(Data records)
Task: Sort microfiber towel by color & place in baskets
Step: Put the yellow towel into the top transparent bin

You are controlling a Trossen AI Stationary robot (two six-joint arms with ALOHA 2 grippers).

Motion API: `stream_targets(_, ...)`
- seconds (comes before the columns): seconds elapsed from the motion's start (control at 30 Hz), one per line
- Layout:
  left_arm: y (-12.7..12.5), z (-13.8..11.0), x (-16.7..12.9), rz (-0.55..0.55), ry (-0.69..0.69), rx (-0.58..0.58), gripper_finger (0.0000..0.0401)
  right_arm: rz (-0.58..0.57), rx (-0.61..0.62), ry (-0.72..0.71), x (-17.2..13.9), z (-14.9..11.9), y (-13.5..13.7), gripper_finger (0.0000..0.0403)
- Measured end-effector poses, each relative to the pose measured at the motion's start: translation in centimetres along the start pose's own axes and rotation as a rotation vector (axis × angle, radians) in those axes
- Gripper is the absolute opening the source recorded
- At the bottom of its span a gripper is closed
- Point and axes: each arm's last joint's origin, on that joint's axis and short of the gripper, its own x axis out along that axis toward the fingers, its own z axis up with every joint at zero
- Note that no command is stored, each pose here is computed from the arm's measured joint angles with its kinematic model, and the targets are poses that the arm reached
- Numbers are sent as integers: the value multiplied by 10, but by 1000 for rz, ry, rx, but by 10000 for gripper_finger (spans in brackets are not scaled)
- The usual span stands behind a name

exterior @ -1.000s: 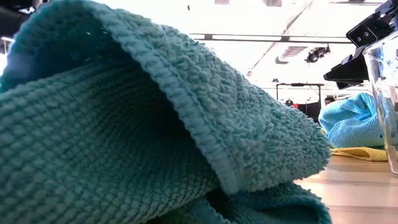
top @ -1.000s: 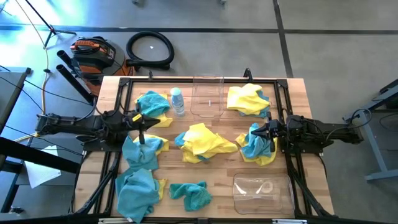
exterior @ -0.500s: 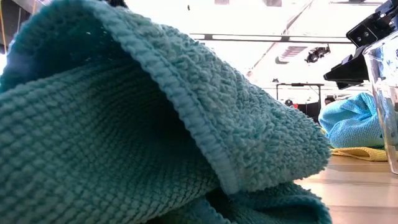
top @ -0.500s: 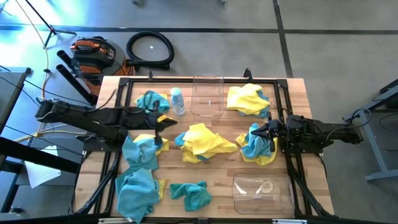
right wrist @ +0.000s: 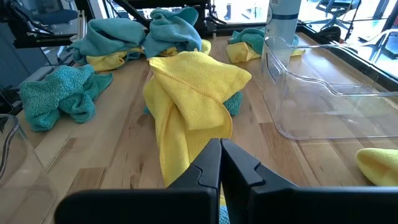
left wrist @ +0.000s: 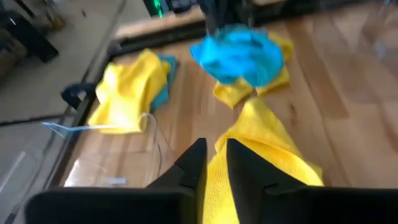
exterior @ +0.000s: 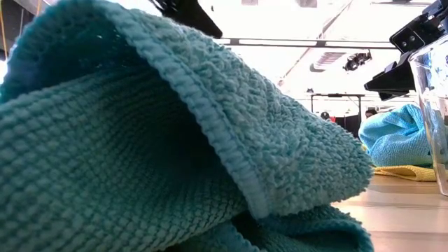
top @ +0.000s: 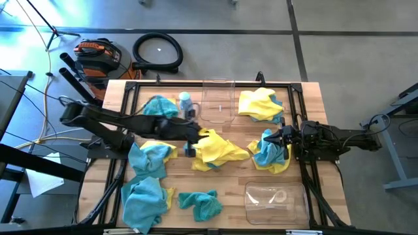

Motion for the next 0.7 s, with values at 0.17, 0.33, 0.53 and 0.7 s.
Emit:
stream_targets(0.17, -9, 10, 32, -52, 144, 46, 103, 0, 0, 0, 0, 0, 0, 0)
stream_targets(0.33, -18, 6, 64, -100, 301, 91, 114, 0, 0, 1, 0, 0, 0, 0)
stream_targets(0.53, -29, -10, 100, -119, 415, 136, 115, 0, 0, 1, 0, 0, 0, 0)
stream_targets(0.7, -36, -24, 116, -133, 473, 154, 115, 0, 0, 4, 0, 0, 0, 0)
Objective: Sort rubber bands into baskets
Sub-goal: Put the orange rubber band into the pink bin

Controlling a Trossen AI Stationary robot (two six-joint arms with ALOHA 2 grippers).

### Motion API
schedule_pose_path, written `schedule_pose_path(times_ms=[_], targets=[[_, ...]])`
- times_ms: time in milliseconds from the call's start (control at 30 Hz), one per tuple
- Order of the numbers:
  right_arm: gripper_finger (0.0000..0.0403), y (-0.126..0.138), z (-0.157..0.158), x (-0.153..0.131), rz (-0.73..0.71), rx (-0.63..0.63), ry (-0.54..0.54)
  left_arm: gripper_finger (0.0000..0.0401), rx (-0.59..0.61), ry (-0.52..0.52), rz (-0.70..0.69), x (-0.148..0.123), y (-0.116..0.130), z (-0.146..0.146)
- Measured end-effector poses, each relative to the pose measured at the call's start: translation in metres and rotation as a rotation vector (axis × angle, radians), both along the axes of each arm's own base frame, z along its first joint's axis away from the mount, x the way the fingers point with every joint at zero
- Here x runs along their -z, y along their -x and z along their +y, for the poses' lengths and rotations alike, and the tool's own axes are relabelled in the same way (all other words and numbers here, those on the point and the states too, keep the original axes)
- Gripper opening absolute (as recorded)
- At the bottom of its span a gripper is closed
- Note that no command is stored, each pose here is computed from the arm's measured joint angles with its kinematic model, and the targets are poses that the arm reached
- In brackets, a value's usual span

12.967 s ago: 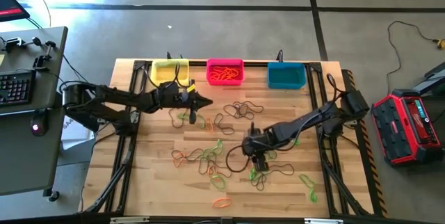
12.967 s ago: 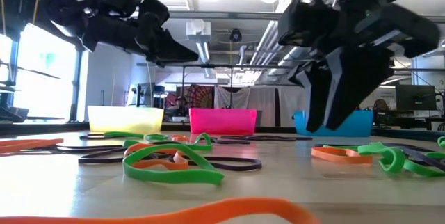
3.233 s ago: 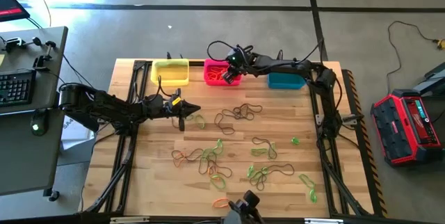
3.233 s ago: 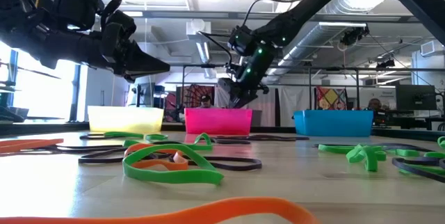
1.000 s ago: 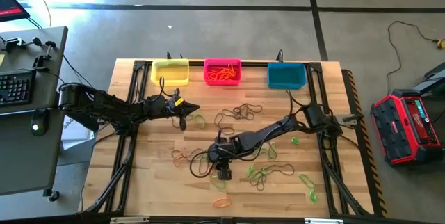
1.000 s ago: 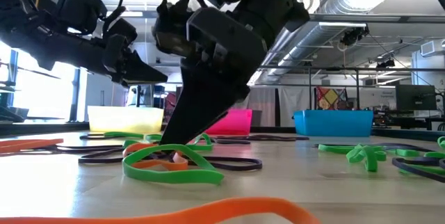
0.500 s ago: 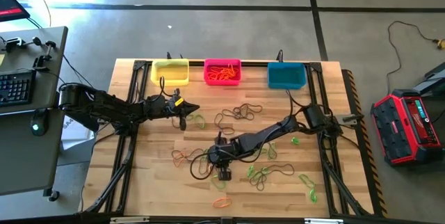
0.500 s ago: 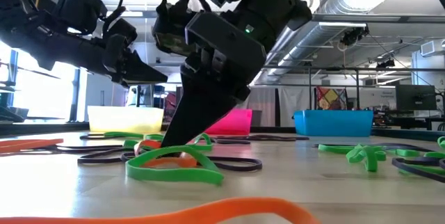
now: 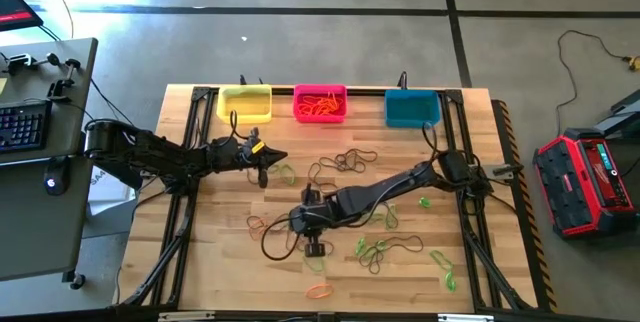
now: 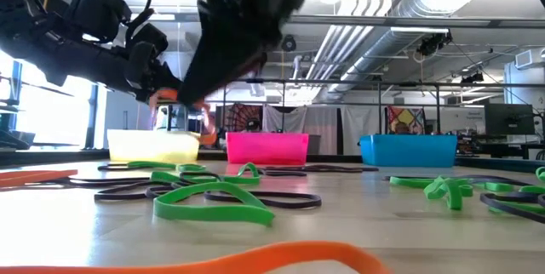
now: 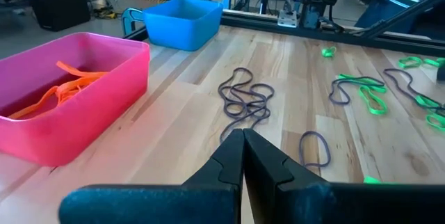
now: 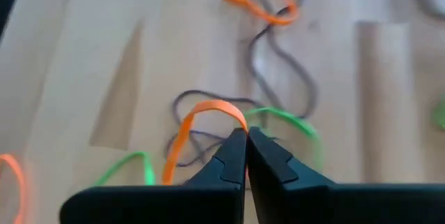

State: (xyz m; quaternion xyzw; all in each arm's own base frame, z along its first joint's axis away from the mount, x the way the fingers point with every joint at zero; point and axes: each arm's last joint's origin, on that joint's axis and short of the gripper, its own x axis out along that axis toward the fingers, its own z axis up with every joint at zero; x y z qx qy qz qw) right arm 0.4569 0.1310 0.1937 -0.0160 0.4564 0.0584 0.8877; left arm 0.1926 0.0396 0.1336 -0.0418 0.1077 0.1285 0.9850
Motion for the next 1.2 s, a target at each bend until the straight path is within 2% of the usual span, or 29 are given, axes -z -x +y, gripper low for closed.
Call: schedule_pose_path(times_ms=[267,500,667,867,1067,1200], targets=[[0.0,0.003,-0.009,-0.035,0.053,0.06,0.224,0.0,0.018,-0.001,0.0,0.0,-0.001,-0.003],[0.0,0.001,-0.047,-0.023,0.129,0.111,0.301,0.0,0.031,-0.018,0.004,0.0,-0.001,-0.005],[0.0,-0.005,-0.091,-0.018,0.143,0.174,0.331,0.0,0.033,-0.018,0.006,0.0,-0.001,-0.005],[0.0,-0.01,-0.16,-0.02,0.132,0.242,0.365,0.0,0.038,-0.042,0.013,0.0,-0.001,-0.005],[0.0,-0.007,-0.226,-0.024,0.1,0.293,0.365,0.0,0.039,-0.039,0.04,0.003,0.0,-0.005],[0.0,0.0,-0.267,-0.026,0.068,0.384,0.363,0.0,0.042,-0.047,0.049,0.003,0.0,-0.005]])
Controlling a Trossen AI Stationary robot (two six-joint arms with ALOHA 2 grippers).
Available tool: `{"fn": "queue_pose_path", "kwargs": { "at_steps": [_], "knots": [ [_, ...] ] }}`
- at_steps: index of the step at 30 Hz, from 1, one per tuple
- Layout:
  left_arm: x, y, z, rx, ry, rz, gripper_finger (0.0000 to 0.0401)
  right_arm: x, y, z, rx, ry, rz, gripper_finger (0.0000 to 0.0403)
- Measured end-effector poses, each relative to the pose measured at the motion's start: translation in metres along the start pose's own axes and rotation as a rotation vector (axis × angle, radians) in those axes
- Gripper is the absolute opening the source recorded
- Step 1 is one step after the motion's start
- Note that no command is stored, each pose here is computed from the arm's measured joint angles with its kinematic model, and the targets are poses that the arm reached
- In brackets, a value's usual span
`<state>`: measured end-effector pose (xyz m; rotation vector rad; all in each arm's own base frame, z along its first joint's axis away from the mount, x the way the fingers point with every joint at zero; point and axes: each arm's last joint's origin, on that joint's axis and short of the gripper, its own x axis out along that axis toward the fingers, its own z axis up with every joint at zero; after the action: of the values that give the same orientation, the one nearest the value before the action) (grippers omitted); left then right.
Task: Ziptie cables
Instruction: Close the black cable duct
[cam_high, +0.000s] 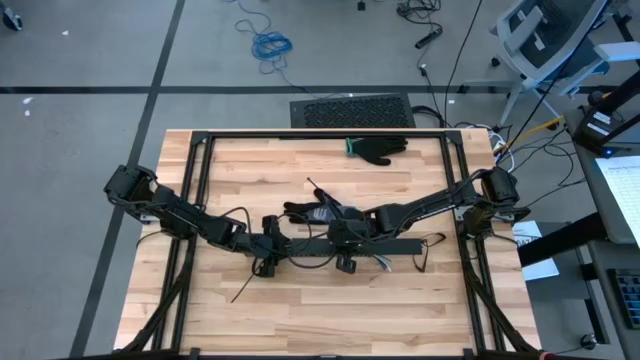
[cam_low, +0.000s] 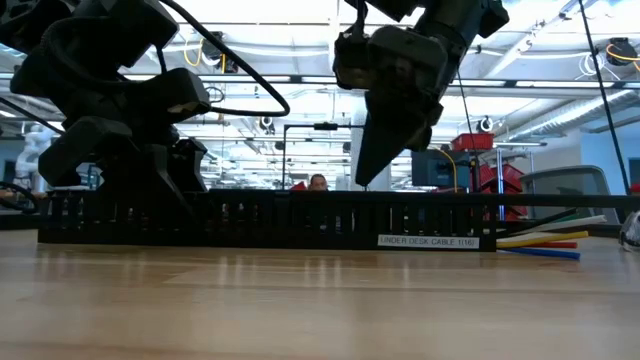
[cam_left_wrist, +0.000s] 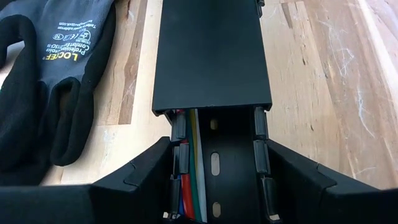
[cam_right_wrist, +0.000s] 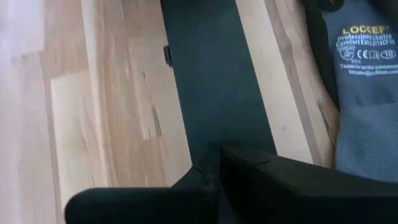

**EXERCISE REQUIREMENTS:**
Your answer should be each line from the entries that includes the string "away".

**WRITTEN RESPONSE:**
- Measured end-effector poses, each relative to the pose measured at the call's start: translation in metres and rotation as a rotation vector (axis × angle, radians), both along the axes of each arm's own base frame, z along its first joint's axis away from the mount, x the way the fingers point with every joint at zero
State: (xyz m; quaternion xyzw; all in each arm's own base frame, z along its first joint's axis away from the mount, x the way the fingers point with every joint at zero; point and axes: each arm's last joint's origin, on that joint's axis and short of the gripper, its own x axis out along that axis toward the fingers, its own z axis up with every joint at zero; x y z qx qy qz qw) right arm 0.4569 0.1310 0.1937 -0.0160 0.4564 0.0584 0.8877; left arm 0.1926 0.0396 0.1336 -0.0418 0.1077 0.1285 0.9850
`<state>`: measured end-effector pose (xyz m; rotation vector rad; all in each arm's own base frame, z along its first joint's axis away from the mount, x the way the fingers point with every joint at zero; point and axes: each arm's last joint's origin, on that joint's axis and short of the gripper, its own x axis out along that axis toward the fingers, its own z axis up with every joint at zero; after the action: of the values that give the same orientation, the one nearest the value before the action) (grippers omitted); left then right.

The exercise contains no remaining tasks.